Despite limitations of these tools in CKD and need for further study of their utility to detect mild dehydration or underhydration [32], they are the only tools available in clinical settings. We have thus incorporated these into a framework for assessing dehydration risk in CKD (“Hydration recommendations in paediatric CKD” section and Table 1 and 2). In the future, mild dehydration and underhydration may be detected by other evidence of activation of homeostatic mechanisms. Adults with lower habitual fluid intake have higher AVP levels compared to those who consume more fluids, despite similar plasma osmolality [33]. AVP measurement however is problematic as it is highly bound to platelets and is unstable in plasma [34]. Copeptin, which is the C terminal fragment of the AVP prohormone, is released in a 1:1 ratio with secreted AVP, and is considered a surrogate AVP marker [34]. Copeptin in large-scale community adult populations is directly associated with urine osmolality and inversely associated with 24-h urine output [35]. Interpretation of copeptin in CKD must be undertaken with care, as there is a decrease of copeptin clearance with declining GFR [36], necessitating GFR-based correction [37], especially at GFR < 28 [38]. Other than in central diabetes insipidus (DI), there is very limited study of copeptin and its relationship with dehydration or CKD in children.

Table 1 Risk factors for dehydration in childhood CKD
Table 2 Framework for non-dialysis CKD dehydration risk screening and prevention for outpatient settings

There are no widely accepted specific thresholds of hydration state biomarkers for defining dehydration or underhydration, although some authors have proposed these [39, 40]. A 24-h UOsm of 830 mOsm/kg has been proposed as a threshold definition of dehydration in healthy children and young adults consuming a Western-type diet [40]. Based on studies of health outcomes in adults, including long-term CKD outcomes in the general adult population, a target 24-h UOsm of under 500 mOsm/kg has been quoted to define optimal hydration state [39]. A plasma osmolality level of > 290 mOsm/kg has been used in many studies to define dehydration, with a similar range used as reference to generate North American adequate water intake recommendations [41, 42]. Specific copeptin levels associated with dehydration have not been proposed, although an AVP threshold of ≥ 2 pg/ml has been used in research to define dehydration [43]. There are no biomarkers that reflect a state of chronic dehydration or underhydration. This needs to be taken into account when assessing evidence for association with CKD progression.
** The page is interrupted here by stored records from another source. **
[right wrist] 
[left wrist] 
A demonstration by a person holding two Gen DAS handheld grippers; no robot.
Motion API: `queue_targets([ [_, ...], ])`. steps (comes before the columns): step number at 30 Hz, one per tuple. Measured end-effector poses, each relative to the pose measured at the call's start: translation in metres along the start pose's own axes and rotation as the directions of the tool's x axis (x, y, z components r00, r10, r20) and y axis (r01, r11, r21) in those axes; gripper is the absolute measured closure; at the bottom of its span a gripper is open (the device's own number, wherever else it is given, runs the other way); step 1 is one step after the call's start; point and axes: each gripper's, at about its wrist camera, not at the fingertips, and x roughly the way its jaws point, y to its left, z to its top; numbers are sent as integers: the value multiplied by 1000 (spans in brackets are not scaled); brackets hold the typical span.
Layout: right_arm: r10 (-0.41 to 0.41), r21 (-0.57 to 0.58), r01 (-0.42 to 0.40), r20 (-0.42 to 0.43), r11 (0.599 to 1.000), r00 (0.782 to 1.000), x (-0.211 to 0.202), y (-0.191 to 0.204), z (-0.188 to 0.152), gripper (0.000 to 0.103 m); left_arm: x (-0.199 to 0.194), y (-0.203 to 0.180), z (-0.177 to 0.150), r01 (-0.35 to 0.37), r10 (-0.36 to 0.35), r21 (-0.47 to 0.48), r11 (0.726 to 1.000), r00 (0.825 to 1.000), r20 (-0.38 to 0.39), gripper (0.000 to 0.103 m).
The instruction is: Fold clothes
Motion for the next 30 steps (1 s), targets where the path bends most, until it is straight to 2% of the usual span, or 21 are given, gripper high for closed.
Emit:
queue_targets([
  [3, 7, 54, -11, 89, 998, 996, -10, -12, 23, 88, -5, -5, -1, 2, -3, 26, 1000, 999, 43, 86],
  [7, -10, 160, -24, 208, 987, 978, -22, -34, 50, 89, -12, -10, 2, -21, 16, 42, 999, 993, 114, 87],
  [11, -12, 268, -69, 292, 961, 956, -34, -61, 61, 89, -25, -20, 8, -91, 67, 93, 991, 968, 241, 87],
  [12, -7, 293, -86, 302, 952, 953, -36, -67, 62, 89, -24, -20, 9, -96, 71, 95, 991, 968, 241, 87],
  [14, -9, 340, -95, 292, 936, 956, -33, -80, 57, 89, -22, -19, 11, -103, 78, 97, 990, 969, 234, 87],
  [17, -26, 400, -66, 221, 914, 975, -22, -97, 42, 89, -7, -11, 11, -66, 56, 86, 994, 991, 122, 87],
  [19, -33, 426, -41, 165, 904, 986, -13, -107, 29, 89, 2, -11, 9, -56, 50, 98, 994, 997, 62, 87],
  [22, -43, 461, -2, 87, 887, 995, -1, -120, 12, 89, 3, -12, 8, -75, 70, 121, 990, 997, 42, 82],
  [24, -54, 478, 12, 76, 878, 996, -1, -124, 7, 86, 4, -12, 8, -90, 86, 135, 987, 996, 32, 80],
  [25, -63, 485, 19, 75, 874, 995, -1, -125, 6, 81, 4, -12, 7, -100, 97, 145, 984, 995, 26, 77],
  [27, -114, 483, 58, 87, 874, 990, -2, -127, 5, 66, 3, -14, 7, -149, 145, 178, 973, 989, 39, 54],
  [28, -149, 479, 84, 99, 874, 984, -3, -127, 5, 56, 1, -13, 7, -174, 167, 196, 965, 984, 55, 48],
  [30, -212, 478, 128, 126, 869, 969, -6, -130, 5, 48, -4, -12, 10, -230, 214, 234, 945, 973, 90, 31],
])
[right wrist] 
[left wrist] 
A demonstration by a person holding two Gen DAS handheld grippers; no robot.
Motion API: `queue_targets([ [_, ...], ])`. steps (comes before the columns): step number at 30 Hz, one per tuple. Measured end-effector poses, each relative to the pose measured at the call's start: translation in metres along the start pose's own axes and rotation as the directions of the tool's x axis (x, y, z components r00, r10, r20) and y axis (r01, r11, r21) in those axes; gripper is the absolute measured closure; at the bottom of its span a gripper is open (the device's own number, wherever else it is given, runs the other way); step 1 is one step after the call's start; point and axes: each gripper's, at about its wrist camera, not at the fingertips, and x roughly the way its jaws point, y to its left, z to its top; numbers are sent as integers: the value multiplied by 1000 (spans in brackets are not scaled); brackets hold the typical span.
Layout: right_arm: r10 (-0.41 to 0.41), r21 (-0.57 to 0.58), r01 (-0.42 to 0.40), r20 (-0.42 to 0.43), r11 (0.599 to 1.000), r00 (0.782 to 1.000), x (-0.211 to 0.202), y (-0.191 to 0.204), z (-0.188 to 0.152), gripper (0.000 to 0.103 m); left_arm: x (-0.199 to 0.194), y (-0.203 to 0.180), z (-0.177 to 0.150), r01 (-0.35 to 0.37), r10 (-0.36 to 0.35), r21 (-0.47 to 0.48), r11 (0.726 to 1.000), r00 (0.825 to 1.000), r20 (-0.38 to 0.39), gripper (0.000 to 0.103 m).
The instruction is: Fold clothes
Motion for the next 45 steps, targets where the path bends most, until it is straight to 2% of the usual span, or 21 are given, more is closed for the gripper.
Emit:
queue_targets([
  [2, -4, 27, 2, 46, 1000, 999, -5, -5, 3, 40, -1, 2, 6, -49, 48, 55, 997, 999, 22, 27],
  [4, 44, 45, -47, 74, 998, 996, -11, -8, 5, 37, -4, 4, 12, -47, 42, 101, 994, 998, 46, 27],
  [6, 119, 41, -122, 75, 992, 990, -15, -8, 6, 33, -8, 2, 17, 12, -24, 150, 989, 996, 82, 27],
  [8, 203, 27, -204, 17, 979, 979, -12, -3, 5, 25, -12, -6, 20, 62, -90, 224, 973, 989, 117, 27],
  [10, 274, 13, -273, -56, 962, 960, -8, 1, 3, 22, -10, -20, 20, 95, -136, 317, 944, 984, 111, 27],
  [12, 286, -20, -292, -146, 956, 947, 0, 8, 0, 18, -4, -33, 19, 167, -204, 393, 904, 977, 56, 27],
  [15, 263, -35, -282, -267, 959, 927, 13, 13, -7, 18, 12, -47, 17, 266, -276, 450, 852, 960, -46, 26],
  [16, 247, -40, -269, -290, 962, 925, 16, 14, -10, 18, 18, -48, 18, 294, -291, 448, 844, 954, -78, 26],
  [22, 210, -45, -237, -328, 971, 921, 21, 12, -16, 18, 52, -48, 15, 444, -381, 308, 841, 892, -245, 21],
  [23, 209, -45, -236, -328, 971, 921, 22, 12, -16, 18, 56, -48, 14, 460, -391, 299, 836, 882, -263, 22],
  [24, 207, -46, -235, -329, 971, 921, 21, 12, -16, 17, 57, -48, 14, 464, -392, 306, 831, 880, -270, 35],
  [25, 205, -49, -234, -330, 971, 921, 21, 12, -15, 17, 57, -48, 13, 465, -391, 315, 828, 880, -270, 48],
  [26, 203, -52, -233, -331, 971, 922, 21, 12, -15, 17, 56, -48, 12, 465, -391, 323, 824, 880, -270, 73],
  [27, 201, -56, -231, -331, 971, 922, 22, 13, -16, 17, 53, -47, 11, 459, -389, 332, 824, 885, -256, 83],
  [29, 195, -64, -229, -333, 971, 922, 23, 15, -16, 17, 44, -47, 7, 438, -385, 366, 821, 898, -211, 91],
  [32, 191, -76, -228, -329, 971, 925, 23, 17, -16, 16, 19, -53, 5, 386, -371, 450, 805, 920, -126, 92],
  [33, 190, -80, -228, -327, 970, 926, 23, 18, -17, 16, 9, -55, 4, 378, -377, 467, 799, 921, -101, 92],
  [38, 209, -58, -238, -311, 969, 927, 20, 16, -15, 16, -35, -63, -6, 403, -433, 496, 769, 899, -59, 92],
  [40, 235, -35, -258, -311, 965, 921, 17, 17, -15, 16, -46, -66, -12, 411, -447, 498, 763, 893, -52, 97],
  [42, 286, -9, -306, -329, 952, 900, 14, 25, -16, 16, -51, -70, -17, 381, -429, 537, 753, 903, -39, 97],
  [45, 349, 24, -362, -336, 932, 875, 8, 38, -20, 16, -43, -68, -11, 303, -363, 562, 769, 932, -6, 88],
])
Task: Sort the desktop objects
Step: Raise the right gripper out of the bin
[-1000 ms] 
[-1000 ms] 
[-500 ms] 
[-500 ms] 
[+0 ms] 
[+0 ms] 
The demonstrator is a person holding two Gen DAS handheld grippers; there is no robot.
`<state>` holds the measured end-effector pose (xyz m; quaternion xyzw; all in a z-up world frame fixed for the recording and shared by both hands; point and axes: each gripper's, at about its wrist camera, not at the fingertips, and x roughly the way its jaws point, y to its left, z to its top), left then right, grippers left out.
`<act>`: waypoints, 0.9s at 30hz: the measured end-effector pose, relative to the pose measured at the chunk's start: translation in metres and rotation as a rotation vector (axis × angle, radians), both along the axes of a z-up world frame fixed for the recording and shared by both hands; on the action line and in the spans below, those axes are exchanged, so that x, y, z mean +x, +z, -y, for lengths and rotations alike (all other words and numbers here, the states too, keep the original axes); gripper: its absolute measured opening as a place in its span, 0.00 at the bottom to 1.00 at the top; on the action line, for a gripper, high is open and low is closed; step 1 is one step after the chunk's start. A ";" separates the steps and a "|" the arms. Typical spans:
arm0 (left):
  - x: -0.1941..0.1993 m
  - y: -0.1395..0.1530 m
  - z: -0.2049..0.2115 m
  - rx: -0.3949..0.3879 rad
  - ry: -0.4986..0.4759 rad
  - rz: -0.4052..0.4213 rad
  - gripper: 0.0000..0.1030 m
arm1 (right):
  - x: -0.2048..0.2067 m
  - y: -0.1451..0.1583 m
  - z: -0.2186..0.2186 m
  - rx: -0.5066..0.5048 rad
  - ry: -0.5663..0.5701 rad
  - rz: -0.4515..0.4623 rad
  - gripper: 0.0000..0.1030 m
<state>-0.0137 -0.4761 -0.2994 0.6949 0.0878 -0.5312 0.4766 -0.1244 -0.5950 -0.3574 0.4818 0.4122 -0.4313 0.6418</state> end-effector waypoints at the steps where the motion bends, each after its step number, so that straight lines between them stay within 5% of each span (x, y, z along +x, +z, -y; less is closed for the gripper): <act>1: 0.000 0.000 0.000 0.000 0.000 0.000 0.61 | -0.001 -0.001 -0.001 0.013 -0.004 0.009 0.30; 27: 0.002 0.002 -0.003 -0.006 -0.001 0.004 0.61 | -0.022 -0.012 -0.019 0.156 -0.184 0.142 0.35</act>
Dehydration risk factors and consequences in CKD

Risk factors

Risk factors can be grouped into water access associated, and water loss associated, including water loss due to impaired kidney concentrating capacity (Table 1).

Specific hydration challenges in paediatric CKD include the water access dependence of young infants. In the setting of CKD-associated reduced kidney concentrating capacity, patients with reduced water access may have heightened dehydration risk, including acute dehydration associated with other illnesses impacting intake or non-renal water loss. Even with sufficient access to water, inadequate hydration can be common in childhood. In the USA, 54% of healthy 6–19-year-olds were assessed to have inadequate hydration, defined using a UOsm cutoff of > 800 mOsm/kg [44]. Whether there are similar issues for children with CKD is not known.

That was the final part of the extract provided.